▶ _WHAT YOU ARE ASKED TO DO_
Word for word, reproduce the records, keeping none of the pictures.

[Stored data entries]
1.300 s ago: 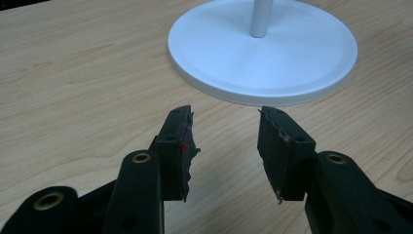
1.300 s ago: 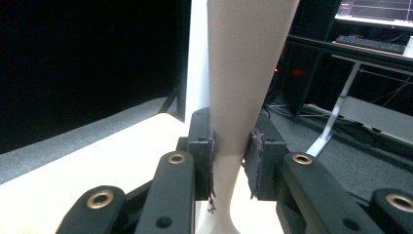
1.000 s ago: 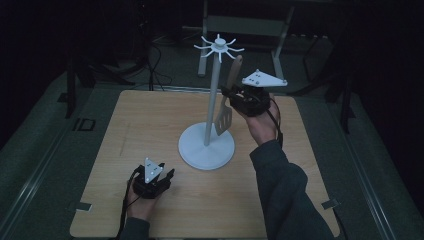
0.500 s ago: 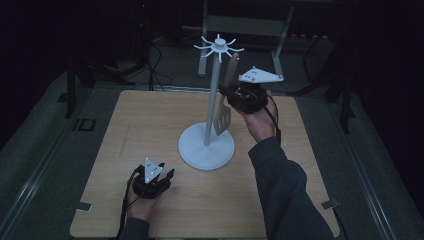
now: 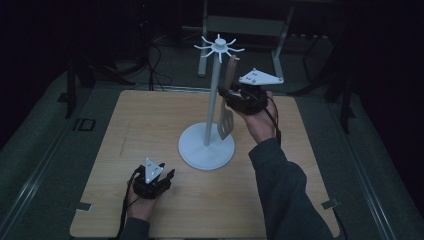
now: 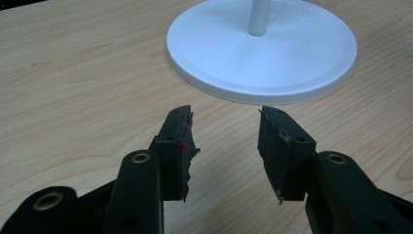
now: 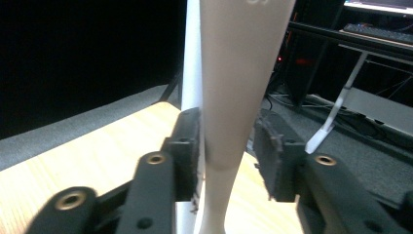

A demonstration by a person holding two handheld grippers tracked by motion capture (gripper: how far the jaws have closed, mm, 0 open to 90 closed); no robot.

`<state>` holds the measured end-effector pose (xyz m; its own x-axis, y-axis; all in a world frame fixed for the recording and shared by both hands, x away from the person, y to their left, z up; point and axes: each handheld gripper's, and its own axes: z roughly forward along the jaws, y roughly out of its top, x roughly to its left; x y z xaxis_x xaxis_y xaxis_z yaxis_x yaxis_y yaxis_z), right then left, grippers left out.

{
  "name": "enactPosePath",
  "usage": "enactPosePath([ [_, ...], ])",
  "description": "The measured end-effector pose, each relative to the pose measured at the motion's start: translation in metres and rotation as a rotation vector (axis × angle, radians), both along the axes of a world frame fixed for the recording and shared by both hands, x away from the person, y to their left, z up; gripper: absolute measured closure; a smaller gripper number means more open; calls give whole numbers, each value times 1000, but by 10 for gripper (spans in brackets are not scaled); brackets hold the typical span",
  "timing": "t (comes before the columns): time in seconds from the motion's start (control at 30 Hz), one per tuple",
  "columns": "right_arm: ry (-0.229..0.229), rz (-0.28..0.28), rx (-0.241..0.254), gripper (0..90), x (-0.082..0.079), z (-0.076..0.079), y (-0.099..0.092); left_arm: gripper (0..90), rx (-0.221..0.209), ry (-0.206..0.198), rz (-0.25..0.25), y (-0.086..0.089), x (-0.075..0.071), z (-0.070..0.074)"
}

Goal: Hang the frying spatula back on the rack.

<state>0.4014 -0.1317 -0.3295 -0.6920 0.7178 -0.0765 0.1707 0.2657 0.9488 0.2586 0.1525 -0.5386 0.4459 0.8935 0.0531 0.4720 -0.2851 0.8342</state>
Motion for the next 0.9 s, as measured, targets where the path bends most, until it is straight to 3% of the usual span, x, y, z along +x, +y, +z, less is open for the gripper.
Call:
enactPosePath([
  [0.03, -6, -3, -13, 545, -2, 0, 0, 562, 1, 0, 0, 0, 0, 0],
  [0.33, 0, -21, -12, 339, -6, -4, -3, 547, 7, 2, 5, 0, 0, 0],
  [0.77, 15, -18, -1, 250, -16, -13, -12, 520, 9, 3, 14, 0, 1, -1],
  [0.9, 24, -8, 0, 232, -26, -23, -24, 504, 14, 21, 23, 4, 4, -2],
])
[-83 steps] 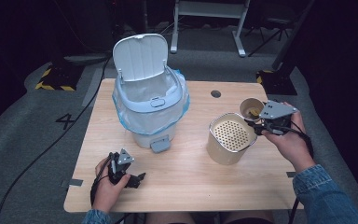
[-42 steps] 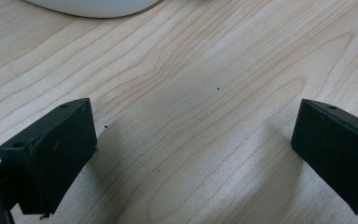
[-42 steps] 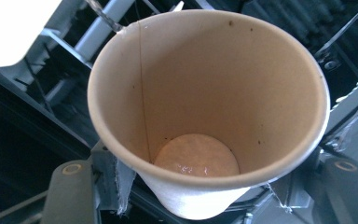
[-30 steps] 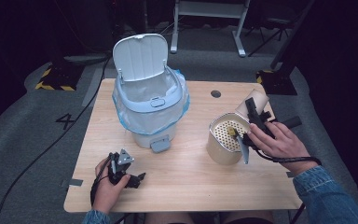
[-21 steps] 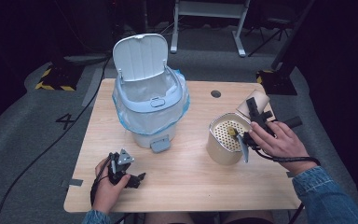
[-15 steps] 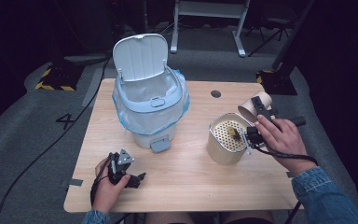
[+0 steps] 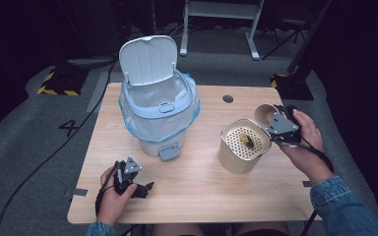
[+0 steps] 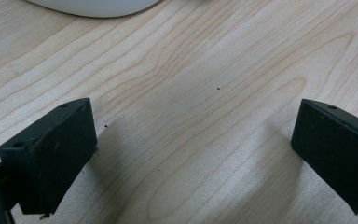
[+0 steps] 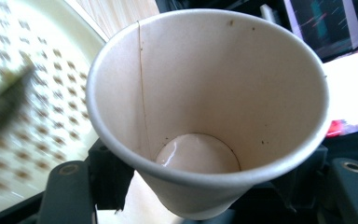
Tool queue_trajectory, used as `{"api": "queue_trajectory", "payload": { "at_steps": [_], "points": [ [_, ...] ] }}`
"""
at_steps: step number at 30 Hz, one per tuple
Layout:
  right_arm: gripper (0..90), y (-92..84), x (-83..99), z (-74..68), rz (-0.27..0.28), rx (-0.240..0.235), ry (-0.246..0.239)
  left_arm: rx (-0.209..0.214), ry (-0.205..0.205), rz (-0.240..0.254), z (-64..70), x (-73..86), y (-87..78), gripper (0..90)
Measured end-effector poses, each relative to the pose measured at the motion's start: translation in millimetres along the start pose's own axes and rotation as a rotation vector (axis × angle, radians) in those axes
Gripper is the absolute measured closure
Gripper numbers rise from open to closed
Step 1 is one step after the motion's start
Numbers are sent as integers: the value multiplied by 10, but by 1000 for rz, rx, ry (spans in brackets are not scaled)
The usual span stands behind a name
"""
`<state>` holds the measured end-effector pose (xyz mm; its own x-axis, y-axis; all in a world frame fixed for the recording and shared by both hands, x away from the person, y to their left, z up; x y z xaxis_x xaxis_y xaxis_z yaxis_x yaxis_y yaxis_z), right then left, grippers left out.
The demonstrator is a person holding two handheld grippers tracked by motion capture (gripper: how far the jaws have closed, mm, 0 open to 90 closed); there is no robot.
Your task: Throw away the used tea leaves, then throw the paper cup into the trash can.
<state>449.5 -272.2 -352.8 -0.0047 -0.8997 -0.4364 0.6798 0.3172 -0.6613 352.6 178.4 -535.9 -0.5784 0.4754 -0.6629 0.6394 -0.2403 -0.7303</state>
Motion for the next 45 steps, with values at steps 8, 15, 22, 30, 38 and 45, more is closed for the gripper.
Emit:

▶ _SOLUTION TO THIS PROBLEM_
1.300 s ago: 
1.300 s ago: 
1.000 s ago: 
0.500 s ago: 
now: 
now: 
now: 

A demonstration by a person holding two handheld grippers tracked by motion capture (gripper: how far the jaws have closed, mm, 0 open to 90 closed); no robot.

`<state>` holds the measured end-effector pose (xyz m; its own x-axis, y-axis; all in a world frame fixed for the recording and shared by both hands, x away from the person, y to their left, z up; point and axes: each handheld gripper's, and its own axes: z roughly forward along the jaws, y roughly out of its top, x roughly to its left; x y z xaxis_x xaxis_y xaxis_z yaxis_x yaxis_y yaxis_z), right then left, grippers left out.

{
  "name": "enactPosePath",
  "usage": "enactPosePath([ [_, ...], ])",
  "description": "The measured end-effector pose, each relative to the pose measured at the motion's start: translation in metres and rotation as a rotation vector (axis × angle, radians), both along the axes of a world frame fixed for the recording and shared by both hands, x away from the person, y to their left, z up; gripper: absolute measured closure; a smaller gripper number means more open; calls give whole numbers, each value times 1000, but by 10 for gripper (spans in brackets are not scaled); brackets hold the typical span",
  "timing": "t (comes before the columns): time in seconds from the motion's start (control at 30 Hz), one per tuple",
  "columns": "right_arm: ry (-0.229..0.229), rz (-0.28..0.28), rx (-0.241..0.254), gripper (0..90), x (-0.082..0.079), z (-0.076..0.079), y (-0.099..0.092); left_arm: gripper (0..90), rx (-0.221..0.209), ry (-0.206..0.198), rz (-0.25..0.25), y (-0.086..0.089), x (-0.075..0.071), z (-0.070..0.074)"
}

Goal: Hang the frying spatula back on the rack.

<state>0.4014 -0.1317 -0.3295 -0.6920 0.7178 -0.0765 0.1707 0.2657 0.9488 0.2586 0.1525 -0.5386 0.4459 0.8935 0.0531 0.4720 -0.2851 0.8342</state>
Motion for the next 0.9 s, as measured, targets where the path bends most, until it is straight to 3% of the usual span, x, y, z along +x, +y, +z, less is open for the gripper.
Call:
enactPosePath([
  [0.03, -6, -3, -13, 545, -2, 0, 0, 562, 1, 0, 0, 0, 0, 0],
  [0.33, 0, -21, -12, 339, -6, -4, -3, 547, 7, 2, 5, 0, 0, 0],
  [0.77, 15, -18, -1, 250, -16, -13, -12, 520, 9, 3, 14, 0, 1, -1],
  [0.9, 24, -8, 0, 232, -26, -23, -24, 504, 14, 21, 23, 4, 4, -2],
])
[-83 steps] 
[-42 steps] 
[-42 steps] 
[-30 steps] 
[-21 steps] 
[-15 steps] 
[+0 steps] 
[+0 steps] 
[+0 steps] 
Tool queue_trajectory, used as `{"api": "queue_trajectory", "payload": { "at_steps": [_], "points": [ [_, ...] ] }}`
"""
at_steps: step number at 30 Hz, one per tuple
Layout:
  right_arm: gripper (0..90), y (-92..84), x (-83..99), z (-74..68), rz (-0.27..0.28), rx (-0.240..0.235), ry (-0.246..0.239)
  left_arm: rx (-0.209..0.214), ry (-0.205..0.205), rz (-0.240..0.254), z (-64..70), x (-73..86), y (-87..78), gripper (0..90)
Measured end-effector poses, each relative to the pose measured at the motion's start: translation in millimetres along the start pose's own axes and rotation as a rotation vector (axis × angle, radians) in those axes
Gripper is the absolute measured closure
Gripper numbers rise from open to closed
Step 1 is one step after the motion's start
Numbers are sent as integers: the value multiplied by 10, but by 1000 for rz, rx, ry (spans in brackets are not scaled)
The usual span stands behind a name
"""
`<state>` holds the measured end-effector pose (xyz mm; its own x-axis, y-axis; all in a world frame fixed for the recording and shared by both hands, x away from the person, y to their left, z up; x y z xaxis_x xaxis_y xaxis_z yaxis_x yaxis_y yaxis_z), right then left, grippers left out.
The demonstrator is a person holding two handheld grippers tracked by motion capture (gripper: how far the jaws have closed, mm, 0 open to 90 closed); there is no robot.
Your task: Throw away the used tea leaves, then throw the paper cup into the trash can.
<state>449.5 -272.2 -352.8 -0.0047 -0.8997 -0.4364 0.6798 0.3172 -0.6613 352.6 178.4 -535.9 -0.5784 0.4754 -0.6629 0.6394 -0.2403 -0.7303</state>
Motion for the next 45 steps, with values at steps 8, 15, 22, 30, 38 and 45, more is closed for the gripper.
Emit:

No further output will be produced for this exercise.